### Work instruction
Scan the entries for lines with the word "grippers" and copy those lines.

(Records excerpted from a collection)
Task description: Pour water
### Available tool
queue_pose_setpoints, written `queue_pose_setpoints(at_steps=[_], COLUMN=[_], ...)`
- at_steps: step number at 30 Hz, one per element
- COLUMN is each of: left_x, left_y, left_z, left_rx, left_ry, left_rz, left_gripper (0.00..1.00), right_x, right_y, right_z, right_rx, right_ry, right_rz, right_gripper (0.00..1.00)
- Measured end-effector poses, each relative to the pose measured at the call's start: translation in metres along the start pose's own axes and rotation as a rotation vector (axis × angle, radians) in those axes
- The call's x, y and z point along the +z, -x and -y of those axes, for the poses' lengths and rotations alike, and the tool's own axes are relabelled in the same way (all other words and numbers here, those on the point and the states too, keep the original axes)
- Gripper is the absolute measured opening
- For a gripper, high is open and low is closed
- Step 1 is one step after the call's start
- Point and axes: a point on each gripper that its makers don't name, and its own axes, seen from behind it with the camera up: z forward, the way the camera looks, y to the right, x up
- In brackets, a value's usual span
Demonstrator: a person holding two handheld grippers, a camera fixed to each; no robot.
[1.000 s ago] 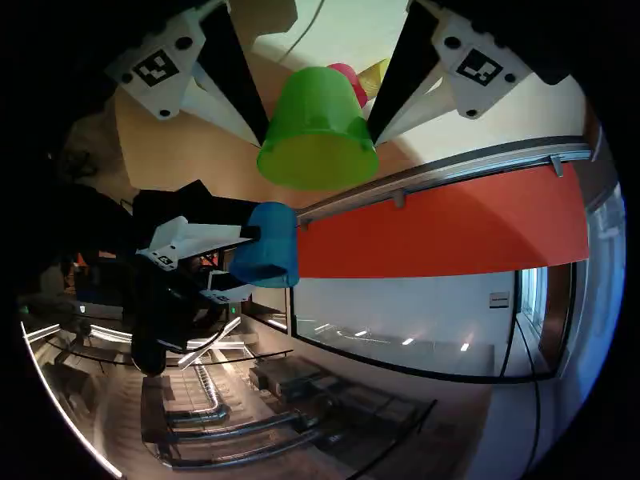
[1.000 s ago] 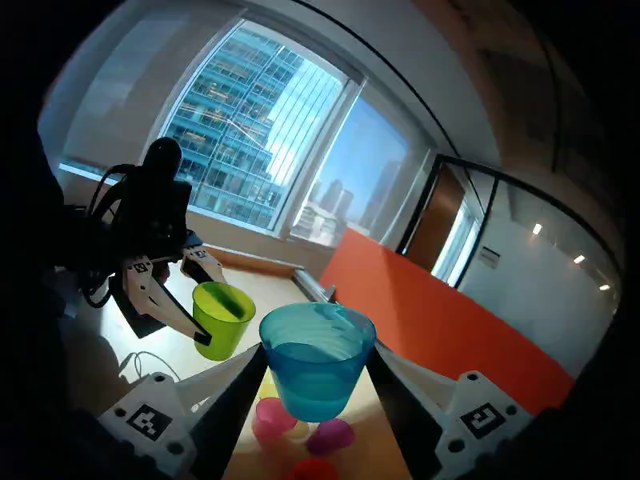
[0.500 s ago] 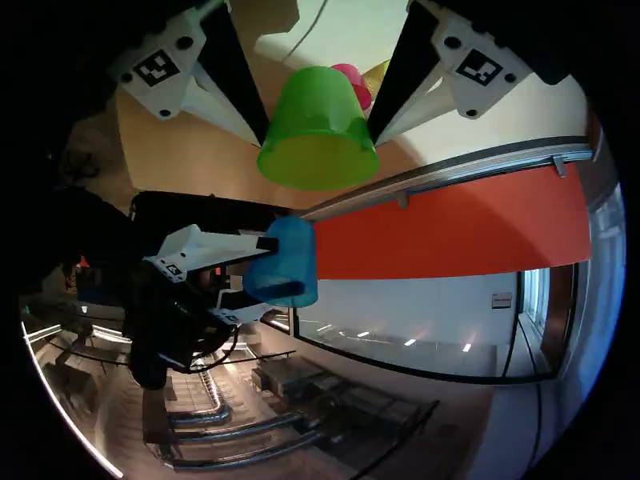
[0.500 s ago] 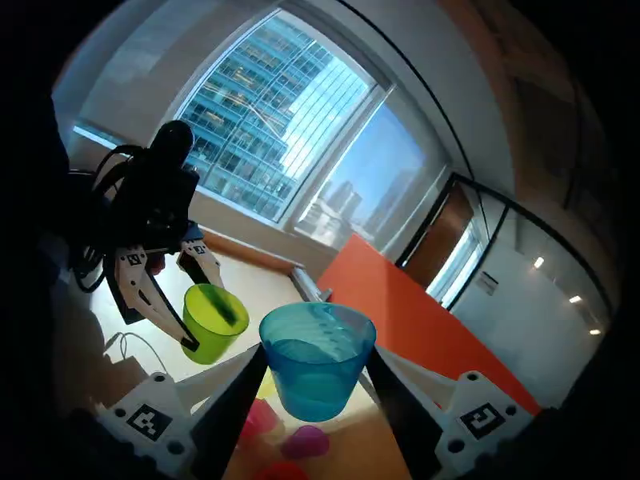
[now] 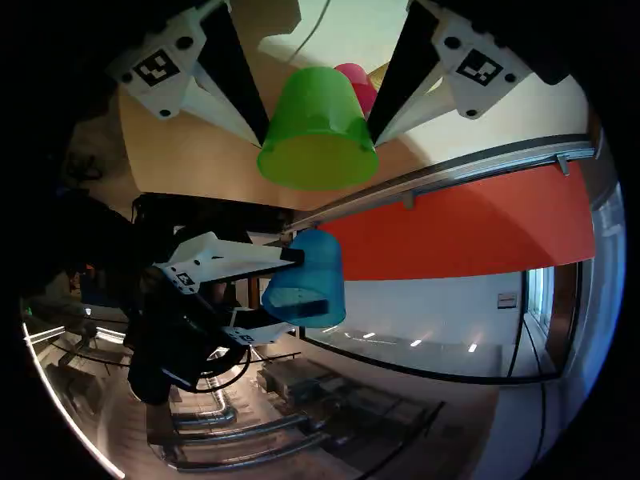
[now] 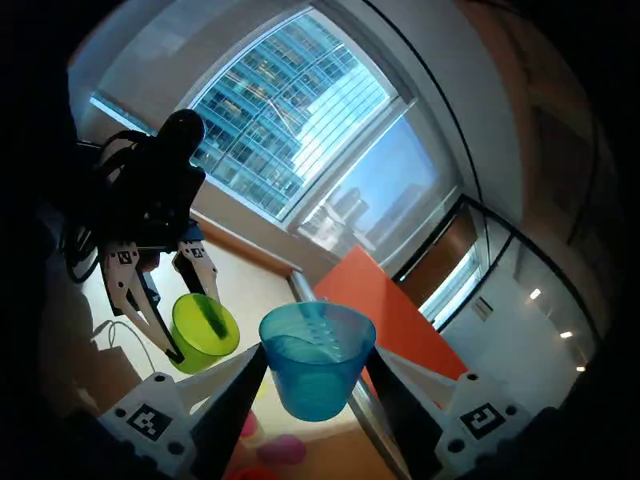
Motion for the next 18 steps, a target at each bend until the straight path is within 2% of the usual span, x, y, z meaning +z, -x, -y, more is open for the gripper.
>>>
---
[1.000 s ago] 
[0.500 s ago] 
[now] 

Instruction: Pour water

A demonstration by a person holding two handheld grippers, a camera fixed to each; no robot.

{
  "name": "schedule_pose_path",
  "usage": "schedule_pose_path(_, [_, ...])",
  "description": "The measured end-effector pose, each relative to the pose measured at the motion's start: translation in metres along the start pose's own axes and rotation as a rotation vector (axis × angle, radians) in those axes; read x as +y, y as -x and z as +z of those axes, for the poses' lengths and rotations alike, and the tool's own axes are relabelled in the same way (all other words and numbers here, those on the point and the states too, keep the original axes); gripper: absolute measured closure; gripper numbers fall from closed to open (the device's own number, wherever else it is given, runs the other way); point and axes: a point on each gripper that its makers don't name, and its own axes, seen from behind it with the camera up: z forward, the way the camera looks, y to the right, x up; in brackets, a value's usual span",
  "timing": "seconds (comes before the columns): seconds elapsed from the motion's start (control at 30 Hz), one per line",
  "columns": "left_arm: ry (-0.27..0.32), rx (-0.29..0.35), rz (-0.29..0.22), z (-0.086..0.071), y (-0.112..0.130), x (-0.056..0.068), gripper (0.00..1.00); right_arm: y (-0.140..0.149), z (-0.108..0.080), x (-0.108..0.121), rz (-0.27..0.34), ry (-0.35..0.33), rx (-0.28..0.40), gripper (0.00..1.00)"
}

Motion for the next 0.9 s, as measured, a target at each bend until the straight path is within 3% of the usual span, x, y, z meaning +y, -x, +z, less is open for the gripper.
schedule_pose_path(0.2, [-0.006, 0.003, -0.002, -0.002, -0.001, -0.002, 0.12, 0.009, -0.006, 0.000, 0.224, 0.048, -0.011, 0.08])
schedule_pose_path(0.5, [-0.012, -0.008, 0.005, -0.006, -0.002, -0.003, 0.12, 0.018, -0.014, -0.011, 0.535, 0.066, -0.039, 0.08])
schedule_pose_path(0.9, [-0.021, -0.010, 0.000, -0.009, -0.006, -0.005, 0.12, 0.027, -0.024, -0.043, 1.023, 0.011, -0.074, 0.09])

### Solved exercise
Demonstrator: a person holding two handheld grippers, a camera fixed to each; no robot.
A demonstration by a person holding two handheld grippers, a camera fixed to each; no robot.

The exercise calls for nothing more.